ABOUT THIS EXERCISE: Could you transcribe every record below exactly as written, leaving out any pictures?

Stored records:

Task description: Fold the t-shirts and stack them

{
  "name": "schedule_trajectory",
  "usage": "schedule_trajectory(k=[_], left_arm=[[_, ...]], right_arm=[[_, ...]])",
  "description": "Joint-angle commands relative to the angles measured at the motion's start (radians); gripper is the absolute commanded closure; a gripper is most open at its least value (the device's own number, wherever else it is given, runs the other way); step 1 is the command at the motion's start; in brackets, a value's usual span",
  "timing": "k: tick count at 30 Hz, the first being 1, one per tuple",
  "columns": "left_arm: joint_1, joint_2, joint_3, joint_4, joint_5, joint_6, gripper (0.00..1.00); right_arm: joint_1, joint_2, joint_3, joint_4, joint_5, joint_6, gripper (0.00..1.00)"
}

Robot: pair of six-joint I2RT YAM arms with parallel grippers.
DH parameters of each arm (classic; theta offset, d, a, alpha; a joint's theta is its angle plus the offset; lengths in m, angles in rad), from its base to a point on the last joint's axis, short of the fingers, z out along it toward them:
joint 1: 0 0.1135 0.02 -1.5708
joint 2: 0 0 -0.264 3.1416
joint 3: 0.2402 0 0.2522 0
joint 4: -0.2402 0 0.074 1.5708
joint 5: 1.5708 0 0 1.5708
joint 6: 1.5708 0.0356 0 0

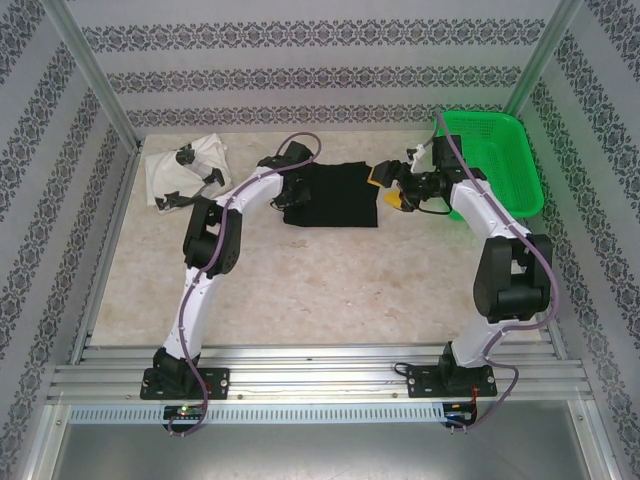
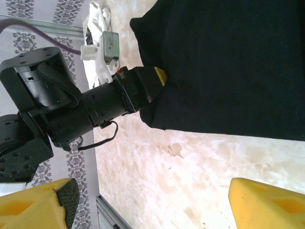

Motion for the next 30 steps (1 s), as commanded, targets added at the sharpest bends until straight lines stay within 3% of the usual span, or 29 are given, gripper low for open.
schedule_trajectory(k=[1, 2, 8, 20, 25, 26, 30], left_arm=[[0.000, 0.003, 0.049, -0.053, -0.068, 0.104, 0.96], [0.003, -0.011, 0.059, -0.048, -0.085, 0.121, 1.00], [0.025, -0.086, 0.090, -0.019, -0.127, 0.228, 1.00], [0.128, -0.132, 0.265, -0.166, -0.214, 0.437, 1.00], [0.205, -0.186, 0.221, -0.155, -0.186, 0.453, 1.00], [0.217, -0.193, 0.218, -0.151, -0.182, 0.461, 1.00], [0.265, -0.187, 0.261, -0.174, -0.165, 0.477, 1.00]], right_arm=[[-0.011, -0.048, -0.023, -0.029, -0.024, -0.035, 0.18], [-0.013, -0.055, -0.032, -0.033, -0.021, -0.040, 0.18], [-0.026, -0.089, -0.091, -0.030, -0.012, -0.040, 0.18], [-0.029, -0.132, -0.173, 0.023, 0.025, 0.008, 0.18], [-0.022, -0.145, -0.209, 0.082, 0.019, 0.044, 0.11], [-0.017, -0.145, -0.213, 0.100, 0.013, 0.052, 0.02], [0.009, -0.142, -0.224, 0.183, -0.002, 0.088, 0.02]])
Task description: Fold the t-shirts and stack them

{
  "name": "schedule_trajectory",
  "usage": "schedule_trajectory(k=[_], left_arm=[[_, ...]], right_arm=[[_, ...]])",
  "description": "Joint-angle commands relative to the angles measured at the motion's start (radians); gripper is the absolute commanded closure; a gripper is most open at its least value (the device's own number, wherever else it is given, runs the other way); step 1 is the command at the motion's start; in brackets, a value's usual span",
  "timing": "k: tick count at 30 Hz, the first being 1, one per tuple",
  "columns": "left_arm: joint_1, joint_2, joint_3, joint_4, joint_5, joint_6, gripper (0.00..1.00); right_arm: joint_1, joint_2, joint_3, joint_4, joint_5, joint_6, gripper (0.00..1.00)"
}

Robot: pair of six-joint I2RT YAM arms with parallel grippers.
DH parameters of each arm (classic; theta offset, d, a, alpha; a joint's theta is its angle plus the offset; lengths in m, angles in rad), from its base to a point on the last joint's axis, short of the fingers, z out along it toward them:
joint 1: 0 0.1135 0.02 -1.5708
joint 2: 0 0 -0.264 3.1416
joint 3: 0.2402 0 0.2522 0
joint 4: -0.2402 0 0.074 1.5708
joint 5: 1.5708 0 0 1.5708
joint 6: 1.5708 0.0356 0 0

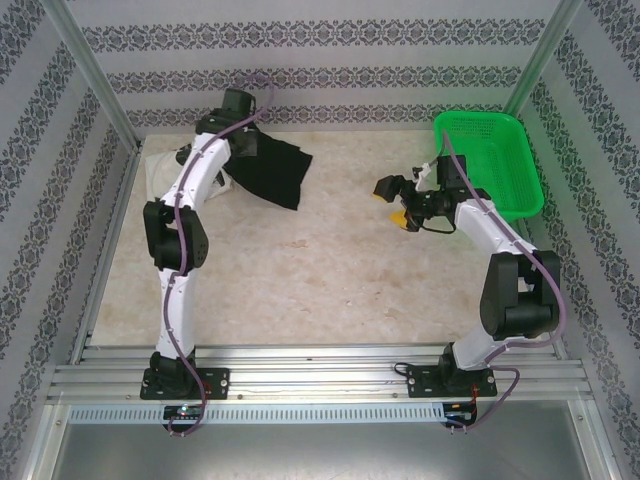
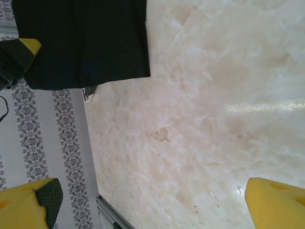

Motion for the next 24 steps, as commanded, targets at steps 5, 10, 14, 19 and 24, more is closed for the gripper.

SOLUTION FOR THIS PROBLEM:
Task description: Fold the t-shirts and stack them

{
  "name": "schedule_trajectory",
  "usage": "schedule_trajectory(k=[_], left_arm=[[_, ...]], right_arm=[[_, ...]])",
  "description": "Joint-angle commands relative to the angles measured at the motion's start (radians); gripper is the absolute commanded closure; a gripper is most open at its least value (the device's own number, wherever else it is given, runs the other way); step 1 is the command at the motion's start; in brackets, a value's usual span",
  "timing": "k: tick count at 30 Hz, the first being 1, one per tuple",
  "columns": "left_arm: joint_1, joint_2, joint_3, joint_4, joint_5, joint_6, gripper (0.00..1.00); right_arm: joint_1, joint_2, joint_3, joint_4, joint_5, joint_6, gripper (0.00..1.00)"
}

Robot: pair of six-joint I2RT YAM arms with parallel grippers.
DH parameters of each arm (classic; theta offset, d, a, alpha; a joint's theta is its angle plus the offset; lengths in m, angles in rad), from its base to a point on the last joint's axis, short of the fingers, z out along it toward them:
joint 1: 0 0.1135 0.02 -1.5708
joint 2: 0 0 -0.264 3.1416
joint 3: 0.2402 0 0.2522 0
joint 4: -0.2402 0 0.074 1.5708
joint 5: 1.5708 0 0 1.5708
joint 6: 1.5708 0.0356 0 0


Motion for the next 30 steps (1 s), as commanded, targets added at the sharpest bends until straight lines stay within 3% of the usual span, or 29 are given, gripper low for open.
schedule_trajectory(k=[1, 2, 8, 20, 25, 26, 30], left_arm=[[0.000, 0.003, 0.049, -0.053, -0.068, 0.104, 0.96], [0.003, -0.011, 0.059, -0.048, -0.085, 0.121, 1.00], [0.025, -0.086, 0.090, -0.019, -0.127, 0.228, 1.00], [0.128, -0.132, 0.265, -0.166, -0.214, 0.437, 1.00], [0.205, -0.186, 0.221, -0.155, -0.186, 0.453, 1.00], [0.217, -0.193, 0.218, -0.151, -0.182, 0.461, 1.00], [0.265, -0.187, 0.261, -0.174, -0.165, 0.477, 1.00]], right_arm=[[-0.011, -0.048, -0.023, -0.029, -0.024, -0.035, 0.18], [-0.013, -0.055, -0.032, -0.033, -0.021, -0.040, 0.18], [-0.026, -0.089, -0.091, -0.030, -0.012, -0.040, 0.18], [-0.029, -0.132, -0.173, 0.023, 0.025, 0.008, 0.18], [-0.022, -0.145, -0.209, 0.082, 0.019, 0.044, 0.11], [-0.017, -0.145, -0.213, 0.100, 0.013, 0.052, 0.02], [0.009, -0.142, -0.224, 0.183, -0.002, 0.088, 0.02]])
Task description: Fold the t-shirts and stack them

{
  "name": "schedule_trajectory",
  "usage": "schedule_trajectory(k=[_], left_arm=[[_, ...]], right_arm=[[_, ...]])",
  "description": "Joint-angle commands relative to the angles measured at the motion's start (radians); gripper is the absolute commanded closure; a gripper is most open at its least value (the device's own number, wherever else it is given, runs the other way); step 1 is the command at the motion's start; in brackets, a value's usual span",
  "timing": "k: tick count at 30 Hz, the first being 1, one per tuple",
  "columns": "left_arm: joint_1, joint_2, joint_3, joint_4, joint_5, joint_6, gripper (0.00..1.00); right_arm: joint_1, joint_2, joint_3, joint_4, joint_5, joint_6, gripper (0.00..1.00)"
}

Robot: pair of six-joint I2RT YAM arms with parallel grippers.
DH parameters of each arm (classic; theta offset, d, a, alpha; a joint's theta is its angle plus the offset; lengths in m, angles in rad), from its base to a point on the last joint's axis, short of the fingers, z out along it toward them:
joint 1: 0 0.1135 0.02 -1.5708
joint 2: 0 0 -0.264 3.1416
joint 3: 0.2402 0 0.2522 0
joint 4: -0.2402 0 0.074 1.5708
joint 5: 1.5708 0 0 1.5708
joint 6: 1.5708 0.0356 0 0


Motion for the next 24 steps, as commanded, targets at steps 5, 10, 14, 19 and 24, more is closed for the gripper.

That completes the output for this exercise.